42 The theory of course assumes the truth of the demonstration by which atrophic paralysis is rendered symptomatic of disease of the spinal cord, and the nutrition of a muscle dependent on the integrity of the muscles of origin of its nerves.
In the arm two mutually correlative cases are observed: (a) Immunity of the supinator longus during paralysis of the forearm muscles; (b) paralysis of the supinator in association with paralysis of the deltoid, biceps, and brachialis anticus. The latter constitutes Remak's upper-arm type of localization, and is exhibited in his first case.43
43 Loc. cit.; also, cases 1st and 2d by Ferrier, in which, however, other shoulder-muscles were involved.
Ferrier has experimentally confirmed this muscular association by means of isolated irritation of the fourth cervical nerve, which threw into contraction the supinator longus, together with the deltoid, biceps, and brachialis internus. At the same time, in the experiment the flexors and extensors of the wrist were excited, while in the special form of paralysis noted they were exempt. This electrical method is a less precise mode of analysis than the pathological, for the double reason that (a) fibres whose nuclei are dissociated may pass together in the same root; (b) because the same muscles receive fibres from more than one root: thus the flexors and extensors of the wrist from the fifth as well as the fourth cervical. Thus when the nucleus of the latter was destroyed paralysis would be averted by means of the fibres coming from the fifth root.

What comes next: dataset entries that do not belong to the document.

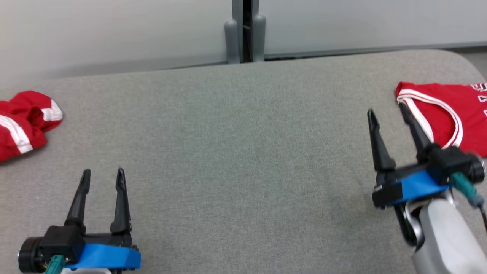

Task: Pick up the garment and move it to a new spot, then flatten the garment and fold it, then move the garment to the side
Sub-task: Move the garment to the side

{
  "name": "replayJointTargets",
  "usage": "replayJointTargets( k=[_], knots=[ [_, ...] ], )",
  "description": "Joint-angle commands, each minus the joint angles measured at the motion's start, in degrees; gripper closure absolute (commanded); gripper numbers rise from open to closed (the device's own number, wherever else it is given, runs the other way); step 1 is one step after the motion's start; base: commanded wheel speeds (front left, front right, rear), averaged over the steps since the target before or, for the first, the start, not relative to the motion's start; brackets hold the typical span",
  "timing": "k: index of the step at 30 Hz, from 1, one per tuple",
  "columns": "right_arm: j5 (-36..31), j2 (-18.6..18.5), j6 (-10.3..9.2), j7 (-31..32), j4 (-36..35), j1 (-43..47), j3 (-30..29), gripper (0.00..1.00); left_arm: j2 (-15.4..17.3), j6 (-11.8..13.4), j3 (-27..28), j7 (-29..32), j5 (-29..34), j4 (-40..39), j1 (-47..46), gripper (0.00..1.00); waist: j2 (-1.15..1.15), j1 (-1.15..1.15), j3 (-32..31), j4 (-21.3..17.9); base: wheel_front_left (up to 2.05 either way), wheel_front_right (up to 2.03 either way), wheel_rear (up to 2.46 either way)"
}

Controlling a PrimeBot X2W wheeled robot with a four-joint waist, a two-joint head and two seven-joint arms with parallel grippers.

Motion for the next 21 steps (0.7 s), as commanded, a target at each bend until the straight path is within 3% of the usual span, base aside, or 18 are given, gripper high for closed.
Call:
replayJointTargets(
  k=[1, 11, 21],
  knots=[
    [0.62, 0.98, -0.04, -0.05, -0.89, 3.19, -0.63, 0.00, 0.07, 0.07, -0.03, -0.13, -0.41, 0.40, 1.34, 0.00, 0.00, 0.01, -2.17, 0.88, 0.00, 0.00, 0.00],
    [1.01, 4.93, -0.04, -0.06, -4.93, 16.37, -3.60, 0.00, -0.05, 0.52, -0.29, -0.14, -1.45, 1.38, 4.97, 0.00, 0.00, 0.01, -6.36, 0.68, 0.00, 0.00, 0.00],
    [0.57, 6.79, -0.04, -0.06, -6.00, 21.33, -5.43, 0.00, -0.05, 0.71, -0.76, -0.13, -2.08, 2.33, 6.33, 0.00, 0.00, 0.01, -7.95, 0.26, 0.00, 0.00, 0.00]
  ],
)
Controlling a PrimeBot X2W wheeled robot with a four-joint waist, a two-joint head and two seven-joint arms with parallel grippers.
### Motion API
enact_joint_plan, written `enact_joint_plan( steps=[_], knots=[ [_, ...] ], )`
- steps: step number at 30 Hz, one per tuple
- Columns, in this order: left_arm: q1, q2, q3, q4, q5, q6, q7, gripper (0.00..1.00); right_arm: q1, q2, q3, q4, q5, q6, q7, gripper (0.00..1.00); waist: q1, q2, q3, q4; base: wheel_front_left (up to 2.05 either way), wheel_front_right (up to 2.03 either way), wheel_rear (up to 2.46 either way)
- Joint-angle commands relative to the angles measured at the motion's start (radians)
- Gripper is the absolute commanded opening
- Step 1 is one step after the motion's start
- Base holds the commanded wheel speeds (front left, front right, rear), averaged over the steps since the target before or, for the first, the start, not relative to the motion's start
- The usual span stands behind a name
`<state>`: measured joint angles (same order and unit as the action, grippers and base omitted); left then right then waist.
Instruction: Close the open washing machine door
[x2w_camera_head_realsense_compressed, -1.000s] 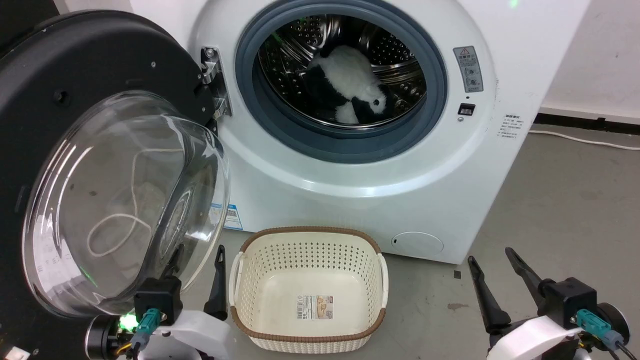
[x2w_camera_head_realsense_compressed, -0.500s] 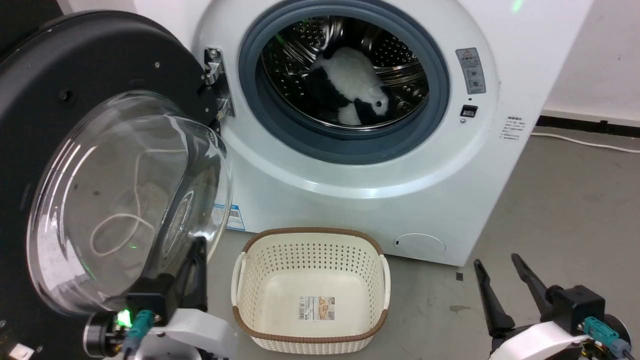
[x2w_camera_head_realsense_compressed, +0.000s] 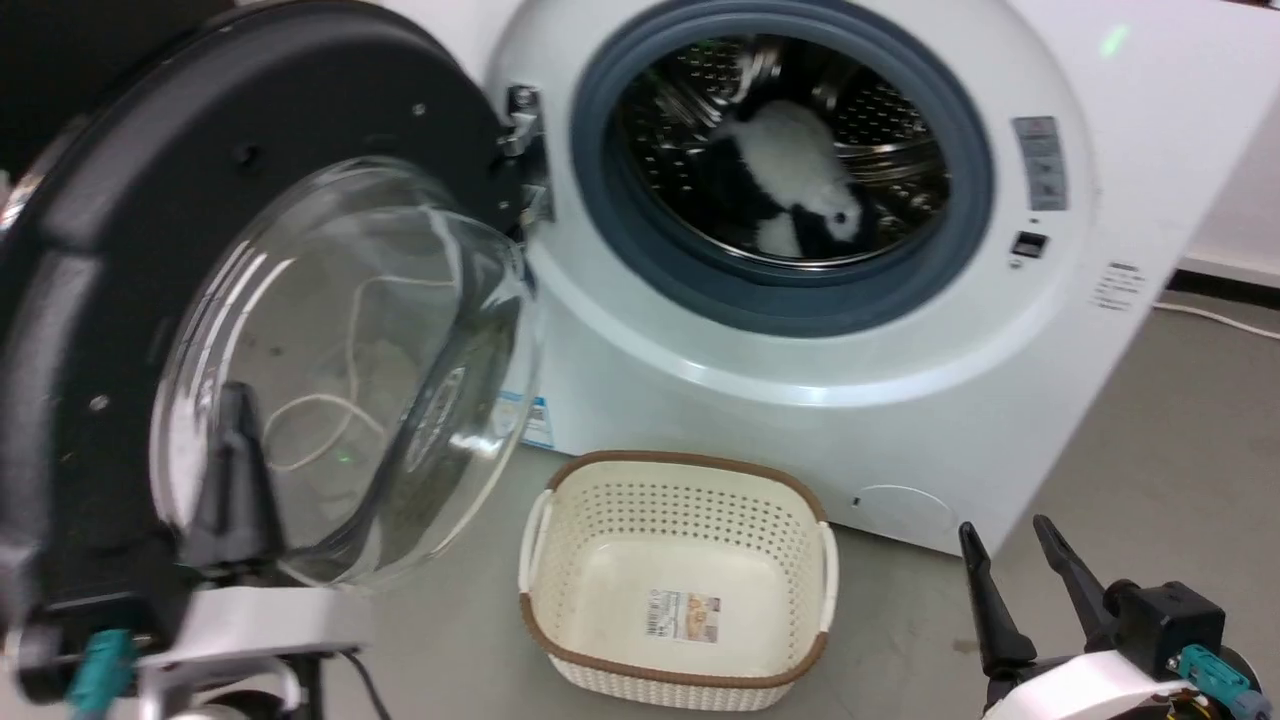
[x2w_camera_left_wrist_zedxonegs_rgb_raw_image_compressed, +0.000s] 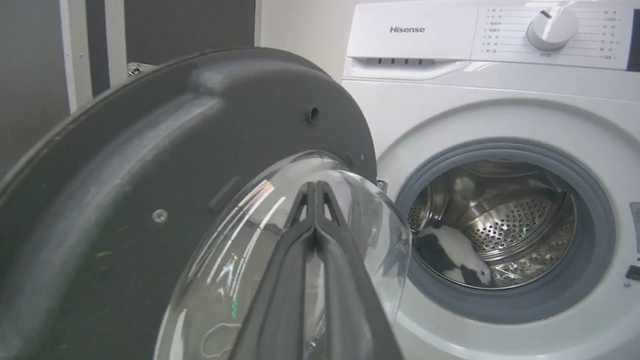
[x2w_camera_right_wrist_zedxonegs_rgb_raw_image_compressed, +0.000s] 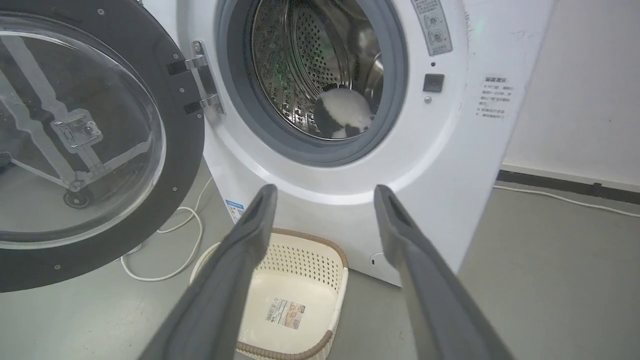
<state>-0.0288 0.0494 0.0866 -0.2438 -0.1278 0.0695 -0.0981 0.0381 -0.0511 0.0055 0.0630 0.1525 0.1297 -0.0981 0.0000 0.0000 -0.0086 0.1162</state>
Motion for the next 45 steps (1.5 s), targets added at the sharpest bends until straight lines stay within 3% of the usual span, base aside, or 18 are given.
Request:
enact_joint_plan(
  steps=[1, 12, 17, 21, 26, 31, 39, 45],
  knots=[
    [-0.016, 0.001, 0.023, -0.026, -0.016, 0.012, -0.009, 0.00, 0.011, 0.000, 0.001, 0.006, 0.013, 0.001, -0.009, 1.00, 0.0000, 0.0000, -0.001, 0.027, 0.00, 0.00, 0.00],
    [-0.050, 0.001, 0.248, -0.038, -0.076, 0.017, -0.030, 0.00, 0.015, 0.000, 0.004, 0.021, 0.043, 0.001, -0.030, 1.00, 0.0000, 0.0000, 0.006, 0.104, 0.00, 0.00, 0.00],
    [-0.082, 0.007, 0.350, 0.034, -0.104, -0.012, -0.040, 0.00, 0.013, 0.000, -0.003, 0.025, 0.049, 0.001, -0.041, 1.00, 0.0000, 0.0000, 0.029, 0.122, 0.00, 0.00, 0.00],
    [-0.112, 0.057, 0.375, 0.148, -0.119, -0.033, -0.038, 0.00, 0.010, 0.001, -0.013, 0.026, 0.047, 0.001, -0.045, 1.00, 0.0000, 0.0000, 0.049, 0.134, 0.00, 0.00, 0.00],
    [-0.160, 0.163, 0.369, 0.286, -0.124, -0.058, 0.032, 0.00, 0.001, 0.001, -0.020, 0.018, 0.047, 0.001, -0.042, 1.00, 0.0000, 0.0000, 0.074, 0.140, 0.00, 0.00, 0.00],
    [-0.181, 0.236, 0.332, 0.367, -0.152, -0.114, 0.152, 0.00, -0.006, 0.001, -0.024, 0.010, 0.054, 0.001, -0.042, 1.00, 0.0000, 0.0000, 0.092, 0.147, 0.00, 0.00, 0.00],
    [-0.161, 0.259, 0.256, 0.392, -0.312, -0.157, 0.373, 0.00, -0.001, 0.001, -0.033, 0.022, 0.079, 0.001, -0.058, 1.00, 0.0000, 0.0000, 0.092, 0.184, 0.00, 0.00, 0.00],
    [-0.095, 0.285, 0.122, 0.307, -0.432, -0.166, 0.503, 0.00, -0.003, 0.001, -0.044, 0.040, 0.104, 0.001, -0.077, 1.00, 0.0000, 0.0000, 0.076, 0.219, 0.00, 0.00, 0.00]
  ],
)
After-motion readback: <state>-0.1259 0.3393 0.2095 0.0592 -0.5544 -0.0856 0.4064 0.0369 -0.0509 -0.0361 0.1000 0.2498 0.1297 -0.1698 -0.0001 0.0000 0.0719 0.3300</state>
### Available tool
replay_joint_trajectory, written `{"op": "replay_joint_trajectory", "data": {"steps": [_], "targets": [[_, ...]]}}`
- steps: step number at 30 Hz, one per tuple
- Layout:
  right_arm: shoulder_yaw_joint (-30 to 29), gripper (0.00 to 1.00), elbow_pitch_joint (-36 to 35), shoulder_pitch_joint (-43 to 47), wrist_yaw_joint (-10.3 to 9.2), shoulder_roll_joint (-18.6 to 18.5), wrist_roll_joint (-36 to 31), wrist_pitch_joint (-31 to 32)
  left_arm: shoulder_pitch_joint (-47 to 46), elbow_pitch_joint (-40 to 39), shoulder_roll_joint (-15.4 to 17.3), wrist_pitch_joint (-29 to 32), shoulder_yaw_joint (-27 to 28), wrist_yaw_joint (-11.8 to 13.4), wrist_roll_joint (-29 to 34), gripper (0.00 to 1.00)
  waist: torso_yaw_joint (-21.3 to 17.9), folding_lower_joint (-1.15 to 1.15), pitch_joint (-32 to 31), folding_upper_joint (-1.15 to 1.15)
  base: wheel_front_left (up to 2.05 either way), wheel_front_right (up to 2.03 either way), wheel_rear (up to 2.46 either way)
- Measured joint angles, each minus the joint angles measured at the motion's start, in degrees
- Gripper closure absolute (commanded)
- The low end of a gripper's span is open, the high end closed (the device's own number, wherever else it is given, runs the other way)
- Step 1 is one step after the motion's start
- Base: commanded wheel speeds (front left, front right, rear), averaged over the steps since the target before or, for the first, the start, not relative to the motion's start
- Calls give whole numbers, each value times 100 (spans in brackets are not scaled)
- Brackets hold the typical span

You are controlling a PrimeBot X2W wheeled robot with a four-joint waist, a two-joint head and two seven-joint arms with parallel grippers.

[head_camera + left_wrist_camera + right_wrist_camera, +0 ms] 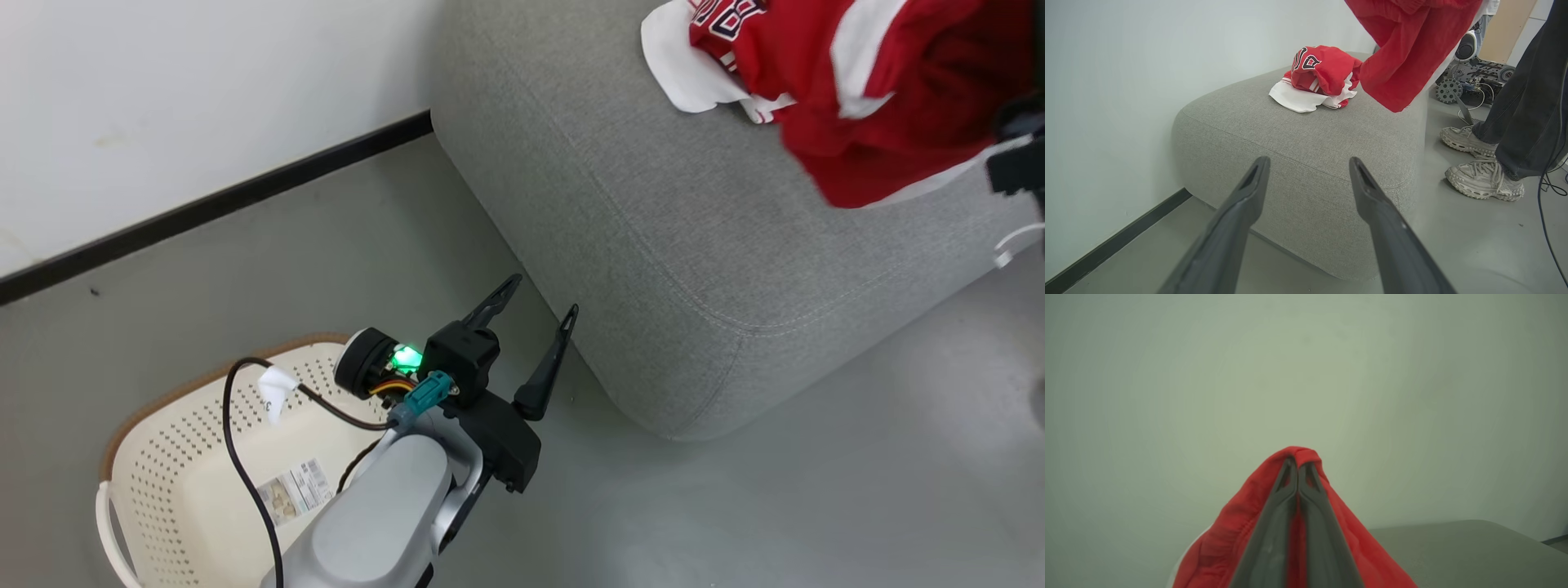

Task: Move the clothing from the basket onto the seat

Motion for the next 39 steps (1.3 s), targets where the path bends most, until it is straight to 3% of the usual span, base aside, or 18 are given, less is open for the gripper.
{"op": "replay_joint_trajectory", "data": {"steps": [22,30,39], "targets": [[-1081,100,482,-1619,-155,-845,-277,-19,-516,-22,12,0,-259,-53,230,0,496,1,1310,1,0,0,0],[-1332,100,865,-2100,-307,-1146,-425,-19,-715,-22,15,0,-267,-94,363,0,740,1,1799,1,0,0,0],[-1608,100,1591,-2535,-423,-1730,-681,-19,-879,-13,27,0,-287,-98,423,0,1041,0,2256,1,0,0,0]]}}
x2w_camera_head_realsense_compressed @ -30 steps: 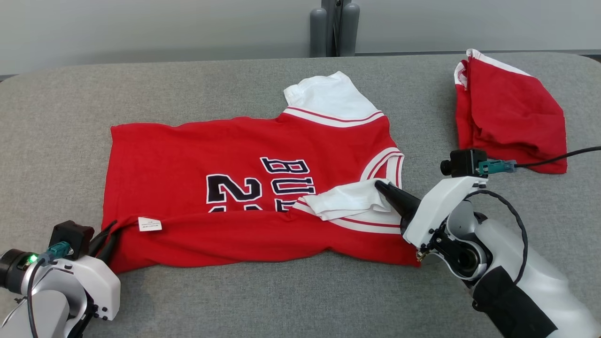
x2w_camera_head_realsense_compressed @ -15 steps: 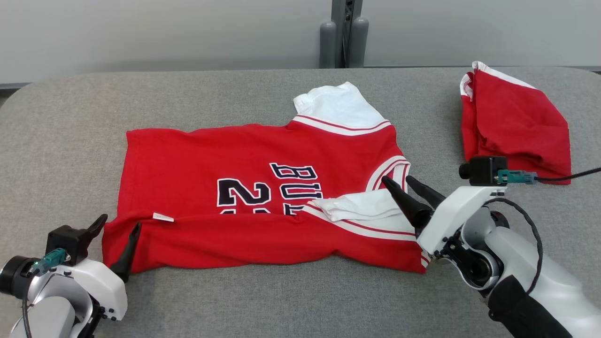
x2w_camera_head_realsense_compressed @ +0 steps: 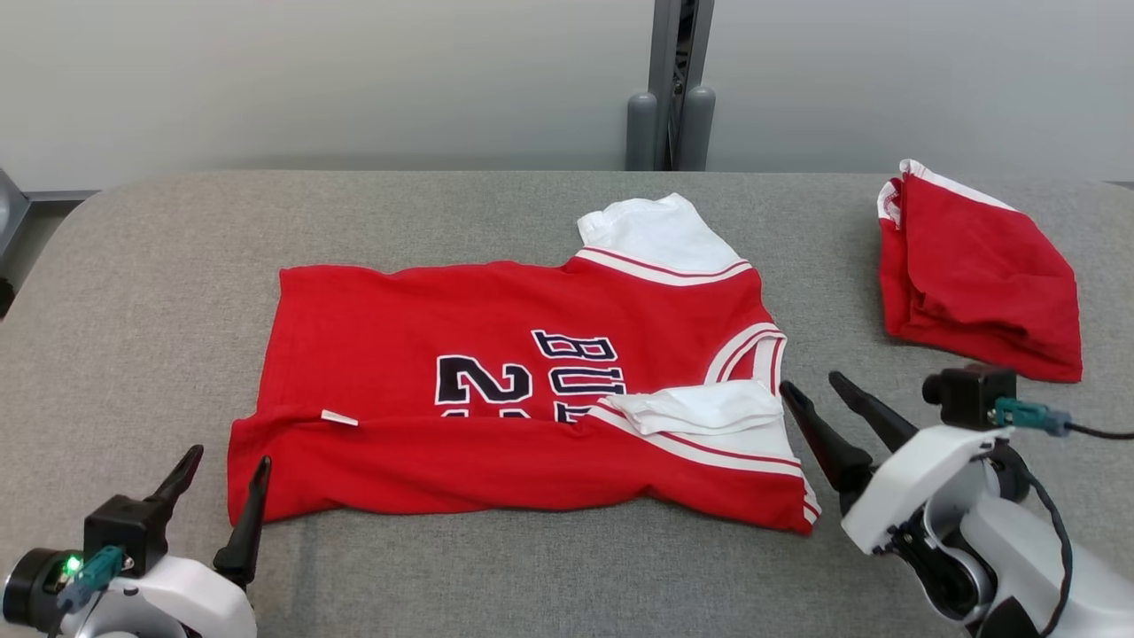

The experiment and the pathological observation, however, concur in indicating that the fibres innervating the supinator longus, though passing to it in the path afforded by the radial nerve, afterward ascend in the cord to a ganglionic nucleus in close proximity to those of the upper-arm muscles specified—liable, therefore, to be affected with them. The purpose effected by such association is the supination of the arm.
It is excitation of the fourth root in Ferrier's experiment which gives results most closely corresponding to Remak's observations. Excitations of the fifth and sixth root reveal other combinations, which Ferrier has found realized in adult's spinal paralysis. Thus in his second case, in addition to the group of muscles already mentioned, the rhomboid, infraspinatus, and serratus magnus were paralyzed, the last muscle indicating complication with the fifth root. In the third and fourth cases muscles supplied from the sixth root were joined to those innervated by the fourth and fifth—namely, the pectoralis major and latissimus dorsi.
In this upper-arm type the muscles affected are supplied by three different nerve-stems—the axillary, musculo-cutaneous, and the radial. In the forearm type the most common variety consists in paralysis of the extensors of the wrist, thus exactly imitating lead palsy.44 The supinator remains intact, the intrinsic muscles of the hand are sometimes intact, sometimes paralyzed. Sometimes, however, the extensors are relatively intact; the interossei are atrophied, and a clawed hand, resembling that characteristic of cervical hypertrophic pachymeningitis, is developed.45
44 It is on this fact, indeed, that Remak has been led to argue the spinal nature of saturnine paralysis (“Zur Pathogenie der Blei lahmung,” Archiv für Psych., Bd. vi., 1876).
45 The march of this disease, together with that of tabes dorsalis, furnishes data for localizing the nervous nucleus for the wrist extensors. In both diseases the lesion is ascending: in tabes disturbance of sensibility occurs first in the distribution of the sensory fibres of the ulnar nerve; in cervical pachymeningitis the flexors and intrinsic muscles of the hand are first paralyzed. Hence it is to be inferred that the central nucleus for the latter muscles lies in the lower, that for the extensor muscles in the middle, segment of the cervical enlargement of the cord.
The much greater frequency of extensor paralysis in the forearm type of anterior poliomyelitis indicates that the lesion of this disease begins about the middle of the cervical enlargement (see note).